10. Kafka — « Un livre doit être la hache qui brise la mer gelée en nous. » (Lettre à Oskar Pollak, 27 janvier 1904). La plus radicale de la liste : un livre qui ne nous « mord » pas, écrit-il dans la même lettre, ne vaut pas d'être lu. À réserver aux jours de courage.
Les romanciers en action
11. Hugo — « L'invention de l'imprimerie est le plus grand événement de l'histoire. » (Notre-Dame de Paris, livre V : « Ceci tuera cela »). Le chapitre entier — l'archidiacre comparant le livre et la cathédrale — est la plus grande méditation romanesque sur l'écrit. Contexte complet dans notre guide des personnages du roman.
12. Flaubert encore — Emma Bovary « cherchait à savoir ce que l'on entendait au juste dans la vie par les mots de félicité, de passion et d'ivresse, qui lui avaient paru si beaux dans les livres. » (Madame Bovary, I, 5). La citation-avertissement : le portrait de la lectrice qui demande aux livres un mode d'emploi du bonheur. Tout le bovarysme est né de cette phrase.

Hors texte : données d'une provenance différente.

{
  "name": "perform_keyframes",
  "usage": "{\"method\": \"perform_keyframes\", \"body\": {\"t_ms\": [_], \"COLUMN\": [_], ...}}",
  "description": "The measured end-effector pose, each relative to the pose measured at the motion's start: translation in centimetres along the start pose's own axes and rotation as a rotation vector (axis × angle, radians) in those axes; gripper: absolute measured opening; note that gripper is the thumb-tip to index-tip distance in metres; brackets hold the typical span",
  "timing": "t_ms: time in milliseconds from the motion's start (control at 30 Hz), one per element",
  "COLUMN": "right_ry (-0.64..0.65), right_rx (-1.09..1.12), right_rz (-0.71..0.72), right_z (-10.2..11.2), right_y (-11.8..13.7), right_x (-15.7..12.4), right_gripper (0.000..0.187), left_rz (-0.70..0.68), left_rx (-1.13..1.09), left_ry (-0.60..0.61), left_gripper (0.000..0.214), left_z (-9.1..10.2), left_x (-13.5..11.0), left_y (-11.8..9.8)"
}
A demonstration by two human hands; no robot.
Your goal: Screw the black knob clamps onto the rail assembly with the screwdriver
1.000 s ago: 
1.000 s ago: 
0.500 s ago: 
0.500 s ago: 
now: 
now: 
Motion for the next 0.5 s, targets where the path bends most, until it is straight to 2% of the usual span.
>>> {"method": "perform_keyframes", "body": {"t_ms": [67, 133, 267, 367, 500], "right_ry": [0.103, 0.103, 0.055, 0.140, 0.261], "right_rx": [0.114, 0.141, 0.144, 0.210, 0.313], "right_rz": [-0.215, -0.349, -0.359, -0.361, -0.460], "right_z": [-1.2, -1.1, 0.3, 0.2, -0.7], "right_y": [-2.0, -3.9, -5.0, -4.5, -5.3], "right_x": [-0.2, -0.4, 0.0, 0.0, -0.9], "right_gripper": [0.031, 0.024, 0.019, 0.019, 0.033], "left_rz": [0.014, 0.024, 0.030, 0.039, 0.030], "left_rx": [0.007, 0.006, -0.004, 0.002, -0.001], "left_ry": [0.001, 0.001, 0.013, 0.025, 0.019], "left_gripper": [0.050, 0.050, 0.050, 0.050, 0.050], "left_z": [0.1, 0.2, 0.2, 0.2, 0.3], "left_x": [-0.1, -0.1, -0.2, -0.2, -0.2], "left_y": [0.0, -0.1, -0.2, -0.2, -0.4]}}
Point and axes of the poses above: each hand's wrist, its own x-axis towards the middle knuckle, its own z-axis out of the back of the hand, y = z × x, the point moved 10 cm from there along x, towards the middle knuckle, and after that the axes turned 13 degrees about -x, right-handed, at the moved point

13. Montesquieu encore — « Les livres sont des amis froids et sûrs. » (attribué de longue date ; on trouve la formule exacte chez… Victor Hugo, dans un carnet — la paternité flotte entre les deux). Nous la donnons pour ce qu'elle est : belle, ancienne, et de source disputée — la transparence fait partie du contrat de cet article.
14. George Sand — « Le livre a toujours été pour moi un ami, un conseil, un consolateur éloquent et calme. » (Histoire de ma vie). De la romancière qui apprit à lire dans les champs du Berry — et dont le nom lui-même est une histoire.
15. Daudet — « Les bibliothèques sont un peu comme les pharmacies : il s'y trouve des remèdes pour tous les maux. » (esprit provençal oblige, la formule circule sous des formes voisines depuis ses contemporains ; l'idée d'une « librairie-pharmacie » remonte en réalité à l'Antiquité — l'inscription « remède de l'âme » ornait la bibliothèque de Thèbes selon Diodore de Sicile). Encore une généalogie plus intéressante que la fiche de citation.
Les trois fausses à ne plus recopier
« Lire, c'est boire et manger. L'esprit qui ne lit pas maigrit comme le corps qui ne mange pas. » Attribuée partout à Victor Hugo — introuvable dans ses œuvres. « Un livre est un ami qui ne trompe jamais. » Attribuée tour à tour à Des Barreaux, Pixérécourt et quelques autres : c'est une devise d'imprimeur du XVIIIe siècle, pas une phrase d'écrivain identifiable. « La lecture est une amitié. » Souvent donnée seule comme du Proust : c'est un fragment déformé de Sur la lecture, où Proust dit précisément l'inverse-mieux — la lecture est une amitié sans les servitudes de l'amitié, « débarrassée de tout ce qui fait la laideur des autres ». L'original vaut toujours mieux que la carte postale.
Moralité : les grandes phrases sur la lecture méritent ce qu'on doit aux livres eux-mêmes — être lues à la source. Elles y sont toujours plus intelligentes.